This afternoon, I made my way to Love Park, where state representatives Brian Sims and Steve McCarter were joined by local supporters — including Senator Daylin Leach and Director of the Office of LGBT Affairs Gloria Casarez — to officially introduced HB 1686. More warmly known as the PA Marriage Equality Act, the bill would amend Title 23 of the Pennsylvania Consolidated Statutes to define marriage as “a civil contract between two people who enter into matrimony.”
Sims kicked off the proceedings stressing that the bill isn’t innovative, it isn’t progressive. It’s an about-time piece of legislation that recognizes the fundamental rights of citizens who deserve to be treated equally. But while he believes it’s something that should have been done a long time ago, he said there’s no better time than right now to get it on the House floor: “With the Supreme Court ruling on the Defense of Marriage Act, it became apparent that Pennsylvania cannot continue to be stuck in the past. … Furthermore, the issue is holding back Pennsylvania’s economy. People and businesses are seeing states that have true marriage equality as more attractive to them, and they’re spending their money in those states. This lack of equality is holding us back. Where are we at in our government where you lose rights by crossing a border?”

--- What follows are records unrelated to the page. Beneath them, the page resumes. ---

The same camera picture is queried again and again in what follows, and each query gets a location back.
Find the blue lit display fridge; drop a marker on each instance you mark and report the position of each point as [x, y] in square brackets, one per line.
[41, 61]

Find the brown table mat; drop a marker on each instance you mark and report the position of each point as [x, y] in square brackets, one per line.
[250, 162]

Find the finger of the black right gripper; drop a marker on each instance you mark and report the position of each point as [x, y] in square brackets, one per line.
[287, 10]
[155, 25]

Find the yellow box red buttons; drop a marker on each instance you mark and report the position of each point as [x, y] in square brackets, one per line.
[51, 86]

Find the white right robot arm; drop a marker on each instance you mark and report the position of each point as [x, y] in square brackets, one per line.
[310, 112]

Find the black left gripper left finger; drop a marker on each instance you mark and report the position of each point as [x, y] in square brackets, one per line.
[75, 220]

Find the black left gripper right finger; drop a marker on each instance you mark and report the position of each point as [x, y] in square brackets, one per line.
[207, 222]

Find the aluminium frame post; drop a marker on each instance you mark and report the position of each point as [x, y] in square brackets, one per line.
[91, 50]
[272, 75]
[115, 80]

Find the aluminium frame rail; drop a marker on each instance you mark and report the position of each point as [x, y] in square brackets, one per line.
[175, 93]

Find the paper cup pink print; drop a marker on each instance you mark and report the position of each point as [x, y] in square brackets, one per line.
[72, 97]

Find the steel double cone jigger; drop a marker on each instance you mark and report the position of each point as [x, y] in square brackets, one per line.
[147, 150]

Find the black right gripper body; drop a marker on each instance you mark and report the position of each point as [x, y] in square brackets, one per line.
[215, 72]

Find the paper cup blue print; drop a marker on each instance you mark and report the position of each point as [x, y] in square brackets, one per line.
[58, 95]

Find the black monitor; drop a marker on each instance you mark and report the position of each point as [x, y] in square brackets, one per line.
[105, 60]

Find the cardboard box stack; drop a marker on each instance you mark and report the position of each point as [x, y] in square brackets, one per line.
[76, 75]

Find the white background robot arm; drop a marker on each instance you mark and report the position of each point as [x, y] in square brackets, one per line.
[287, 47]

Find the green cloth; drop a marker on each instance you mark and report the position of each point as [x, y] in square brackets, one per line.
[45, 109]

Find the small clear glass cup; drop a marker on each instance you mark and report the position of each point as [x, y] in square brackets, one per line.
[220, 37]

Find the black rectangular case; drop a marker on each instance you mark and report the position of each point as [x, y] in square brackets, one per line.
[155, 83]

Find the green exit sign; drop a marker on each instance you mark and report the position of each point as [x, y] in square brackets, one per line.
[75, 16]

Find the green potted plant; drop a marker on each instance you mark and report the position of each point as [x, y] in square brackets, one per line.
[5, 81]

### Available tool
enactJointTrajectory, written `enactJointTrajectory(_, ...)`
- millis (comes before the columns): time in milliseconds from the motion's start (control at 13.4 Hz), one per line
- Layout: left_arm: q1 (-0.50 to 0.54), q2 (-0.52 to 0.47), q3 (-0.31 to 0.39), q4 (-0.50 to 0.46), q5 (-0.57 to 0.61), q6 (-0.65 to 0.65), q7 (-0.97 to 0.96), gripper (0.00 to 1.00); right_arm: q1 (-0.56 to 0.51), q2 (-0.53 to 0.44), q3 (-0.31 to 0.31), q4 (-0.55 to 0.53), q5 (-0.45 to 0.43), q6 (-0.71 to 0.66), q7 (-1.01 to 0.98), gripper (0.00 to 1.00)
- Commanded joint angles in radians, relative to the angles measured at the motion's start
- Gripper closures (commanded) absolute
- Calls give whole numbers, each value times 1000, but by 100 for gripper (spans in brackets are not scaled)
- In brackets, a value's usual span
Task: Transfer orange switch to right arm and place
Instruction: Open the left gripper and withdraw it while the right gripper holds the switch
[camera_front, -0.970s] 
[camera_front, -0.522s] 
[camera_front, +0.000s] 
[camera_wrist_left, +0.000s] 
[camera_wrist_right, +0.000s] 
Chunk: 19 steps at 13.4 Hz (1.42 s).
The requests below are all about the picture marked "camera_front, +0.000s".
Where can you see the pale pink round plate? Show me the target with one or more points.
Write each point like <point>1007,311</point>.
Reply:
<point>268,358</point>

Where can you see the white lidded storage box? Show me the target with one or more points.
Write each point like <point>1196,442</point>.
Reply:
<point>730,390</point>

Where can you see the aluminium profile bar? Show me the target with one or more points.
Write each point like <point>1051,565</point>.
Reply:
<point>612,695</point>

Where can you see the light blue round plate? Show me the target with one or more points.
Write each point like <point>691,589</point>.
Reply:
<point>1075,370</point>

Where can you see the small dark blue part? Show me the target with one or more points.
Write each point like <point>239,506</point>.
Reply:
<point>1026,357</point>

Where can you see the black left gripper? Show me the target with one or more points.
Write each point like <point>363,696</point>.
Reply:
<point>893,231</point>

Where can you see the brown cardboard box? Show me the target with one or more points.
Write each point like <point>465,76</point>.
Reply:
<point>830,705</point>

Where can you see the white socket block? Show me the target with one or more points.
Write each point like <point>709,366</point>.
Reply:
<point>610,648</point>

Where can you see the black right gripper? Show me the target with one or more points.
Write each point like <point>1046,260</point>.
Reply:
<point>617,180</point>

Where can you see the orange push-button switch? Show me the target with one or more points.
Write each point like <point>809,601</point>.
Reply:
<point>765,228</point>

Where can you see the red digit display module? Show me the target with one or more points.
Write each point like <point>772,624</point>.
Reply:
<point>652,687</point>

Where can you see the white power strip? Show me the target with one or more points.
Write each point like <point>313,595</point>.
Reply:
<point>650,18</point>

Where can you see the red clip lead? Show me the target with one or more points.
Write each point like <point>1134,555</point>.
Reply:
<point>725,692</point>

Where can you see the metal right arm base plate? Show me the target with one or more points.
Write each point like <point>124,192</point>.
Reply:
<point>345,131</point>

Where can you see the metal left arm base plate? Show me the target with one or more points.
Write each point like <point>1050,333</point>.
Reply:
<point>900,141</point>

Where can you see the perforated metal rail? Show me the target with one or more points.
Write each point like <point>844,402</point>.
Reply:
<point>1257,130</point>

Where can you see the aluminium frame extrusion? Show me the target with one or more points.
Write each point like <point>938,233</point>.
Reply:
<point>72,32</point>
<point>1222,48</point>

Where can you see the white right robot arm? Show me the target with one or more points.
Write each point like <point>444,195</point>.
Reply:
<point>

McCarter spoke next, also iterating the fact that we are not only talking about a bill that would fulfill basic, necessary rights for LGBT citizens, but would help the state’s economy. “Pennsylvania loses out on people going out of state to marry. That’s something opponents should be cognizant of,” he said. The bill is currently co-sponsored by 35 legislators, and there is a companion bill in the Senate, Daylin Leach’s SB 935, that he said adds to the momentum for citizens to contact lawmakers to urge them to sign on to support the bill. “We can no longer afford to sit on the sidelines and watch as the rest of the country evolves to accept what should already be state law.”
So how sure are the reps that this bill would actually pass? Sims said he’s 100 percent certain, and that he can see a path to its enactment. But with both sides of the house controlled by Republicans and a marriage-equality opponent sitting in the governor’s chair, he agrees it would probably have to wait till the next (hopefully Democratic) governor is elected into office. That’s not to say, however, that we can’t make real headway with the five other cases that are currently challenging Pennsylvania’s ban on same-sex marriage. On those, Sims laughed, “Whoever gets their first, we’ll all be at the the party.”